**EXERCISE INSTRUCTIONS:**
Could you retype every line below exactly, omitting the images?

++++++++++++++++++++

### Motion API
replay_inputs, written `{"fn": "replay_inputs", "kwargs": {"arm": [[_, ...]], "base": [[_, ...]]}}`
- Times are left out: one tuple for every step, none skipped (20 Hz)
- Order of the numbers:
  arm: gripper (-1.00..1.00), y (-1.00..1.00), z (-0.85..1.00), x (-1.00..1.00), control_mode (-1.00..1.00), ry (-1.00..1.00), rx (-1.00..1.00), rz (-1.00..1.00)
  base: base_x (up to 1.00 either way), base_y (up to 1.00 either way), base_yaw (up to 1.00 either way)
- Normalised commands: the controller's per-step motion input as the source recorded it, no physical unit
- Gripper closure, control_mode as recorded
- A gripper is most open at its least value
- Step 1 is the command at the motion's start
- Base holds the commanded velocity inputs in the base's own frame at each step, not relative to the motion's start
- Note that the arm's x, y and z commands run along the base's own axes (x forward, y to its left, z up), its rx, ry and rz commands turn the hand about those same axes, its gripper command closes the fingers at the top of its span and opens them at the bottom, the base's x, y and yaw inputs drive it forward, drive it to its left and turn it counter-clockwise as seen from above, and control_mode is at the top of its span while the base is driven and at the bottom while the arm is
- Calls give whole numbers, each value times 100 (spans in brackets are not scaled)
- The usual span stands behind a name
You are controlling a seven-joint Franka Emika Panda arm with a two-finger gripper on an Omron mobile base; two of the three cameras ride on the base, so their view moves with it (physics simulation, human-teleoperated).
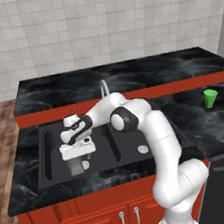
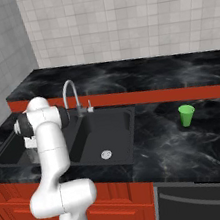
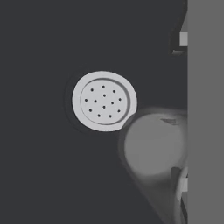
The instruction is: Move any existing items from the left basin to the right basin for drying. Then move the cup from the counter to the left basin of the sink for washing.
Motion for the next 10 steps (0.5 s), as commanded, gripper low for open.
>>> {"fn": "replay_inputs", "kwargs": {"arm": [[-100, 0, -7, 0, -100, 0, 0, 0], [-100, 0, -7, 0, -100, 0, 0, 0], [-100, 0, -8, 0, -100, 0, 0, 0], [-100, 0, -7, 0, -100, 0, 0, 0], [-100, 0, -7, 0, -100, 0, 0, 0], [-100, 0, -8, -5, -100, 0, 0, 0], [-100, 0, -12, -14, -100, 0, 0, 0], [-100, 0, -13, -13, -100, 0, 0, 0], [-100, 0, -16, -13, -100, 0, 0, 0], [-100, 0, -17, -13, -100, 0, 0, 0]], "base": [[0, 0, 0], [0, 0, 0], [0, 0, 0], [0, 0, 0], [0, 0, 0], [0, 0, 0], [0, 0, 0], [0, 0, 0], [0, 0, 0], [0, 0, 0]]}}
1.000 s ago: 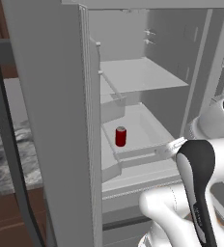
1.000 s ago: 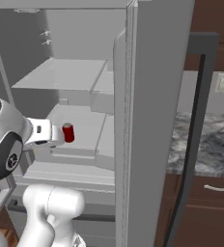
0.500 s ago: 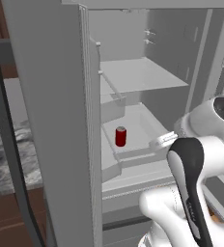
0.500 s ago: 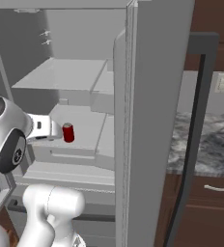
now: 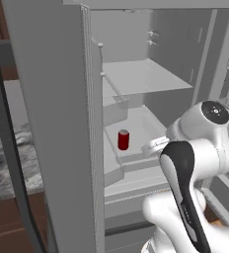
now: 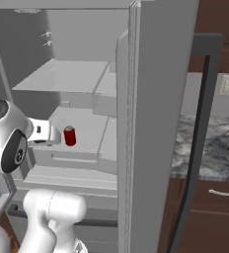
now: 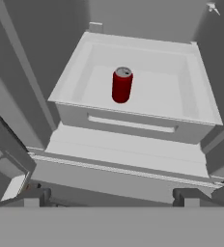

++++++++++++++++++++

**REPLY:**
### Motion API
replay_inputs, written `{"fn": "replay_inputs", "kwargs": {"arm": [[_, ...]], "base": [[_, ...]]}}`
- Times are left out: one tuple for every step, none skipped (20 Hz)
- Order of the numbers:
  arm: gripper (-1.00..1.00), y (-1.00..1.00), z (-0.85..1.00), x (-1.00..1.00), control_mode (-1.00..1.00), ry (-1.00..1.00), rx (-1.00..1.00), rz (-1.00..1.00)
  base: base_x (up to 1.00 either way), base_y (up to 1.00 either way), base_yaw (up to 1.00 either way)
- Normalised commands: the controller's per-step motion input as the source recorded it, no physical unit
- Gripper closure, control_mode as recorded
- A gripper is most open at its least value
- Step 1 is the command at the motion's start
- Base holds the commanded velocity inputs in the base's own frame at each step, not relative to the motion's start
- Note that the arm's x, y and z commands run along the base's own axes (x forward, y to its left, z up), its rx, ry and rz commands turn the hand about those same axes, its gripper command closes the fingers at the top of its span and opens them at the bottom, the base's x, y and yaw inputs drive it forward, drive it to its left and turn it counter-clockwise as seen from above, and control_mode is at the top of its span while the base is driven and at the bottom while the arm is
- Calls give whole numbers, each value times 100 (spans in brackets are not scaled)
- The usual span stands behind a name
You are controlling a seven-joint Franka Emika Panda arm with a two-finger gripper on an Omron mobile base; two of the three cameras ride on the base, so their view moves with it (physics simulation, human-teleoperated).
The instruction is: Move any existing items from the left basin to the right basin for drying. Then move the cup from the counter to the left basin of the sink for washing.
Motion for the next 10 steps (0.5 s), as commanded, gripper low for open.
>>> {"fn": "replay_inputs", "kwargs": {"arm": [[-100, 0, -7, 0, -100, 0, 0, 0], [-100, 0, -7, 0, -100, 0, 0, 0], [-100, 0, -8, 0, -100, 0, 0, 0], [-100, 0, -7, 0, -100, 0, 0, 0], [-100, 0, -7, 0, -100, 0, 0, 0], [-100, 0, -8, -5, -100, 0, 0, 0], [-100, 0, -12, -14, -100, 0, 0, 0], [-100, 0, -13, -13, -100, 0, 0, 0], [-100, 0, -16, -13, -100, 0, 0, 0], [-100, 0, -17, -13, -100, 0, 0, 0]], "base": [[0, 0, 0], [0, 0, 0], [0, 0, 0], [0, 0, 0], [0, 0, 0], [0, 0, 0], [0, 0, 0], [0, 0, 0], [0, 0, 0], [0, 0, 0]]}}
1.000 s ago: 
1.000 s ago: 
0.500 s ago: 
0.500 s ago: 
now: 
now: 
now: 

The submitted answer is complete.